Punto di forza di Al-Shabaab è stata la capacità di recuperare - come emerge anche dalla relazione dei nostri 007 - la “tradizione” delle corti islamiche che rappresentano il primo veicolo per l’innesto nel Paese di narrative e pratiche dell’islamismo. Il gruppo terroristico è diventato poi un’entità “para-statale” capace di fornire servizi essenziali nelle aree rurali e assicurandosi così il sostegno della popolazione, nonché un bacino di reclutamento.

Non dimentichiamo che a maggio il governatore della regione Mudug, nello stato del Puntland, è stato ucciso, insieme alle sue guardie del corpo, in un attentato suicida rivendicato da Al-Shabaab, che ha così commentato: “Il governatore dell’amministrazione apostata nella regione di Mudug è stato ucciso oggi in un’operazione di martirio a Galkayo”. I terroristi somali hanno aspirazioni globaliste che fanno del Kenya il principale obiettivo oltre confine: attraverso i consolidati rapporti con le reti criminali locali (vedi sempre il caso di Silvia Romano), che nel gennaio 2019 hanno contribuito al cruento attentato al Dusit D2 Hotel, a Nairobi, Al-Shabaab ha ascritto tale operazione alle direttive impartite da al-Zawahiri (successore di Osama bin Laden) per rispondere alla “giudeizzazione della Palestina”.

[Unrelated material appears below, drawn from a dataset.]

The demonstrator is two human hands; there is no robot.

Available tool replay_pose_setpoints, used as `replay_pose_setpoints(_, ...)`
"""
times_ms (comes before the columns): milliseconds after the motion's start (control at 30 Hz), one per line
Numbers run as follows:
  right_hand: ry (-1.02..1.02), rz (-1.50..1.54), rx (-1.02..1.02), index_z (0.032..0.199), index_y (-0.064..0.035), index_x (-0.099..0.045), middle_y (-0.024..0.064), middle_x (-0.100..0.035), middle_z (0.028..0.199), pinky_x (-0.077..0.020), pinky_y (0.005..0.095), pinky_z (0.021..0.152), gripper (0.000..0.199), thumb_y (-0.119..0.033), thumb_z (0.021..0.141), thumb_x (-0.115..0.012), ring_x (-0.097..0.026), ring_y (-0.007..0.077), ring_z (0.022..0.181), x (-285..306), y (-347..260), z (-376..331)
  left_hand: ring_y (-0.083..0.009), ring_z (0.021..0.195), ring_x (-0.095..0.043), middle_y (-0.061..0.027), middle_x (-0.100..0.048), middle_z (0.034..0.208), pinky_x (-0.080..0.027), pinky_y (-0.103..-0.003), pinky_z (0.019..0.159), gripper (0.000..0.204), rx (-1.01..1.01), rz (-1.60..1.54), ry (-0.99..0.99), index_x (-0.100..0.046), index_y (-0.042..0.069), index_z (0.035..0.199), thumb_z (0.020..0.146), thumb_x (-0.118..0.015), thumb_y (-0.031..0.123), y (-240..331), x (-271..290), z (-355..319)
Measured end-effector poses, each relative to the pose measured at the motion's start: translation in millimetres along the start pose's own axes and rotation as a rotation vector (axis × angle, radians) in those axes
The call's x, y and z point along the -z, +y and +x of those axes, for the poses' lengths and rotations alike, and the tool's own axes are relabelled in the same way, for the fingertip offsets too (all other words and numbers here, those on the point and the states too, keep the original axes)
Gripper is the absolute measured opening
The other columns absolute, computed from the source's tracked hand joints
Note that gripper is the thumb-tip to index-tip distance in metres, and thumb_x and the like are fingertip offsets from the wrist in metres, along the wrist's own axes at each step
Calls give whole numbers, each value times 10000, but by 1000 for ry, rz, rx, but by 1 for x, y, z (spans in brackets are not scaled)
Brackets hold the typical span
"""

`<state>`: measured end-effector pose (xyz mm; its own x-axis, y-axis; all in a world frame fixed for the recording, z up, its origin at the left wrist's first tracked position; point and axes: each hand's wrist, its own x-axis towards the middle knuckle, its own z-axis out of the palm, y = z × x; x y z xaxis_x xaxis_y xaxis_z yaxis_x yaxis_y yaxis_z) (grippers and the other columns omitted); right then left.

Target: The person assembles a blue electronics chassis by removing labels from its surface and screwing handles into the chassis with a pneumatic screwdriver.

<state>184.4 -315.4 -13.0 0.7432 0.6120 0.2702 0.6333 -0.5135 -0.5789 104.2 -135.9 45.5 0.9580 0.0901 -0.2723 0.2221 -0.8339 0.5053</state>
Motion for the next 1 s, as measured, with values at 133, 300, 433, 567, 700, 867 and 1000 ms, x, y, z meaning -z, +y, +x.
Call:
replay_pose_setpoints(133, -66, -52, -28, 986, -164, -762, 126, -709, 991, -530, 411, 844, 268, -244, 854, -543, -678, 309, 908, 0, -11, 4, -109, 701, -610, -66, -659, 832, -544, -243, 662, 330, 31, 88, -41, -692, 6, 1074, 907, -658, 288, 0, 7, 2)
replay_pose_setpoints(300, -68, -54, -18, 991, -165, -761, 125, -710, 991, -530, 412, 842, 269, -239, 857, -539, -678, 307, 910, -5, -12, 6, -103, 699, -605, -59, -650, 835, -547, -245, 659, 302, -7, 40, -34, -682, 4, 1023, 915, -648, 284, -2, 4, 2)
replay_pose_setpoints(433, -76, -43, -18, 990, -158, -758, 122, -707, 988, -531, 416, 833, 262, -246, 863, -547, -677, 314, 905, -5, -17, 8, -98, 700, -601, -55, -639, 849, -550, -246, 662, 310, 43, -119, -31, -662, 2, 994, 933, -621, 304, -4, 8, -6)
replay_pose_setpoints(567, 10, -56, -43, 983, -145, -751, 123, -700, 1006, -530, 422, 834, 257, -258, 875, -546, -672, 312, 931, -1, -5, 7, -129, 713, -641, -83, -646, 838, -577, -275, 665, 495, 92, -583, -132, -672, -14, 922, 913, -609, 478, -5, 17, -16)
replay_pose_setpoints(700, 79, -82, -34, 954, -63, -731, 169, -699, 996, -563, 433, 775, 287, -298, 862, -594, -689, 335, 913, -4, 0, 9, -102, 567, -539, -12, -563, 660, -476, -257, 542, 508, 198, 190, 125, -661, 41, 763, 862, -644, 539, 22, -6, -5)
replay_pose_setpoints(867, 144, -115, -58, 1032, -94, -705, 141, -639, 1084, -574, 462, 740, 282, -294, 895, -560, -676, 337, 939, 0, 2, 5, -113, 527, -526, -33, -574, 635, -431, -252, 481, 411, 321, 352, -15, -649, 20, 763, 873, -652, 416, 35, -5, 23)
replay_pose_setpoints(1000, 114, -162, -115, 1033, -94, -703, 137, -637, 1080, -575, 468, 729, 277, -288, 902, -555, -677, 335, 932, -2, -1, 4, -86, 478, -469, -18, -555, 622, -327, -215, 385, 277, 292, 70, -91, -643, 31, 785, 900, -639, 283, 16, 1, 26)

Secondo le Nazioni Unite, nel 2011 le entrate annuali di Al-Shabaab sono state pari a 70-100 milioni di dollari, provenienti da dazi e tasse riscossi presso aeroporti e porti marittimi, tasse sulle merci e servizi, contributi del jihad e varie forme di estorsione giustificate in termini di obblighi religiosi, o zakat (pilastro dell’islam, che vuole la purificazione della propria ricchezza), spesso tradotta come elemosina, ma che non ha alcun elemento di volontarietà.

Queste entrate possono essere suddivise in quattro grandi categorie: fiscalità ed estorsione; commercio e contrabbando; supporto della diaspora e assistenza esterna. Per queste ultime due categorie, l’Italia è ritenuta un posto privilegiato dalla cellula terroristica, sebbene rappresenti solo una base - perché è il territorio meno controllato e da cui più difficilmente i clandestini vengono espulsi - che lega “adepti” in giro per l’Europa.

Al-Shabaab è, inoltre, il gruppo terroristico islamico che più si serve dei social network per attirare combattenti stranieri in Somalia, per soddisfare il loro desiderio di condurre il jihad, ma anche per creare una consapevolezza più importante nella lotta e nelle “buone opere” del gruppo somalo. La raccolta fondi passa attraverso i social, così come il collocamento dei centri della diaspora: come nel sobborgo di Rinkeby, a Stoccolma, che facilita il passaggio di potenziali reclute fornendo i fondi per i biglietti aerei.

Al-Shabaab dispone di simpatizzanti e cellule in tutta Europa. E tanti suoi sostenitori sono entrati in Italia in più occasioni infiltrandosi tra gli immigrati arrivati via mare, proprio come il già citato Mohsin Ibrahim Omar.